Daily and keep for one week.
Weekly and keep for one month.
Monthly and keep for one year.
My concern is that by being overzealous with snapshots I am creating a lot of disk I/O which could shorten the lifespan of the disk. This is just a home server so I am not using expensive hardware. 

So my question is, how heavy are zfs snapshots on disk I/O? From what I understand of zfs, most I/O occurs when deleting the old snapshots rather than when creating them. Does this have a negative effect on the disk lifespan? I am tempted to remove the hourly snapshots.

Thanks.


----------



## User23 (Aug 23, 2013)

blazingice said:
			
		

> So my question is, how heavy are zfs snapshots on disk I/O? From what I understand of zfs, most I/O occurs when deleting the old snapshots rather than when creating them. Does this have a negative effect on the disk lifespan? I am tempted to remove the hourly snapshots.
> 
> Thanks.



It depends on your usage. ZFS snapshots using a copy-on-write mechanism, which means if a file, that is already in a snapshot, get modified will cause a new copy of it.
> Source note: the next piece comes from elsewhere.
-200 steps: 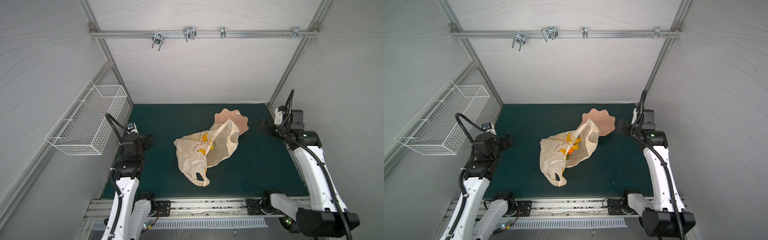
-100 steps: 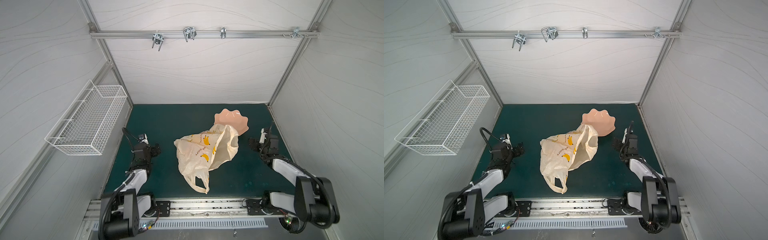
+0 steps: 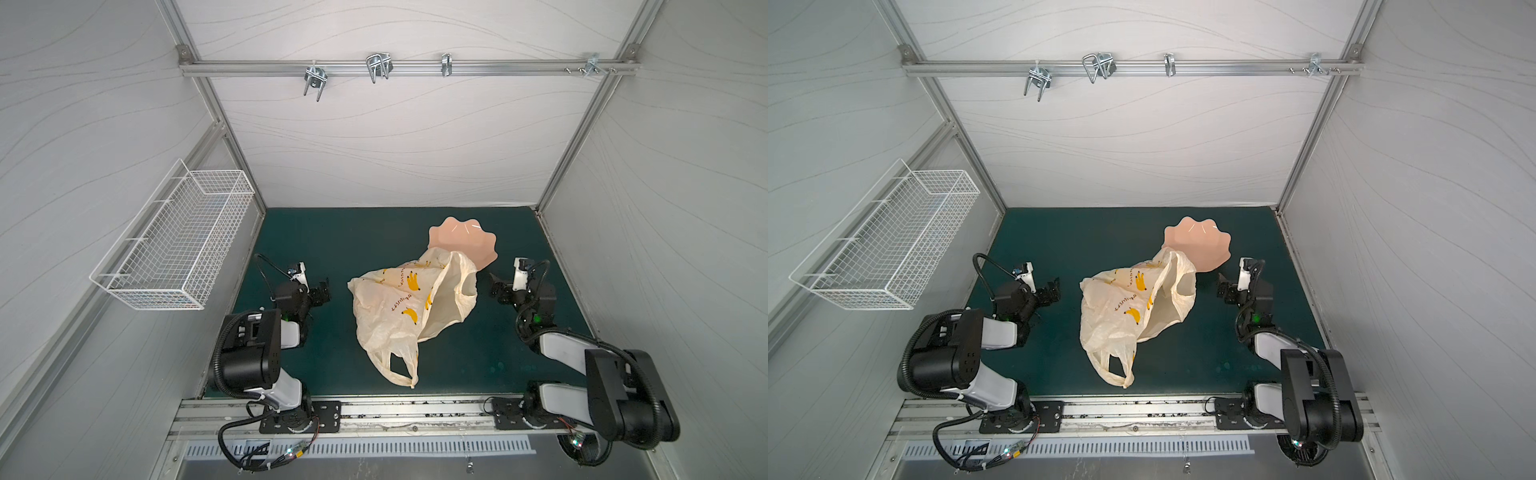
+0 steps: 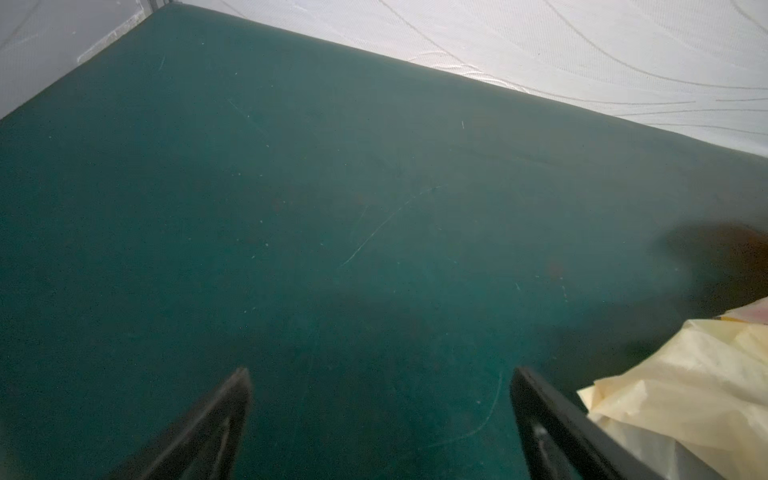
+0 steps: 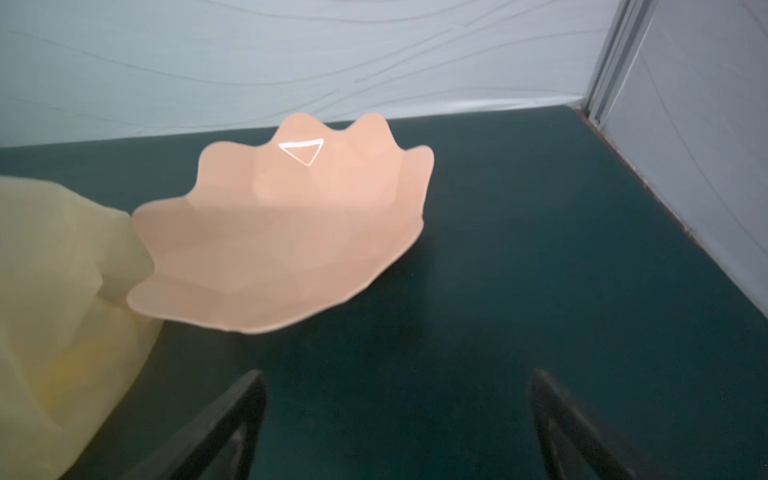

So the main I/O will occur while something changes and if you delete snapshots that have versions of files that are no longer needed.

Worst case would be a large image file where only a bit is changed, but the whole file needs to be rewritten (every hour?  ).


http://en.wikipedia.org/wiki/ZFS#Snapshots_and_clones


----------



## junovitch@ (Aug 25, 2013)

ZFS acts on blocks not files for changes/compression/dedup.  If you change one bit of a large file that may only be one new block, not a whole file, that it performs copy on write to.  An earlier snapshot may reference the original block while the later snapshot references the later blocks.  Deleting an earlier snapshot will free that block and end up in similar I/O to just removing the file before it got referenced by a snapshot.  Personally I wouldn't be overly worried about the disk I/O.


----------



## throAU (Aug 27, 2013)

With copy-on-write snapshots, you will more evenly spread the wear across your disk.  Implications of that I am unsure of.  But I'm not sure it will negatively impact disk life, as you will be spreading writes over more of the disk platter.

And to clarify - taking a snapshot does minimal I/O.  The I/O when an update happens to a file is just diverted to different blocks.


----------



## kpa (Aug 27, 2013)

Do you really think that snapshotting does anything out of the ordinary compared to the normal use of the disk? On the level of the disk hardware everything is just reads a writes to requested locations on the disk including creation of snapshots on the filesystem level. I'd be interested in your reasoning why snapshotting would result in out of the normal amount of reads and writes over a  period of time.


----------



## throAU (Aug 27, 2013)

If that's directed at me, I agree.

I suspect it may even INCREASE disk life, as you're spreading the wear around...

Either way, not worth worrying over.


----------



## kpa (Aug 27, 2013)

It's directed to the OP sorry.


----------



## blazingice (Aug 27, 2013)

kpa said:
			
		

> Do you really think that snapshotting does anything out of the ordinary compared to the normal use of the disk?



Originally I thought not. I understand that creating snapshot is just making a reference to the current state so there isn't a great increase of disk activity. However after reading the wiki for sysutils/zfSnap I started doubting myself. This is what is says: 



> It is probably better to delete old snapshots once a day (at least on servers), then adding -d switch to every crontab entry.
> 
> This is because deleting zfs snapshots is slower than creating them...



This led me to think that there might be a higher disk activity when deleting the history of these reference points (snapshots), especially when this is done daily at least 12 times on data that changes frequently. How much of an increase, I wasn't sure, hence the question. 

Thanks for the answers, I will keep my daily snapshots.


----------



## kpa (Aug 27, 2013)

Creating snapshots causes almost no data to be written because of copy-on-write strategy, hence the remark in the sysutils/zfSnap documentation. Again, deleting the snapshot will of course cause data to be written on the disk but the amount of writes overall will not be significant compared to normal use (unless your ZFS pool is used strictly in write once/read many times fashion, for example storage for a media server). I wouldn't worry about the amount of writes, disks are designed to be used.


----------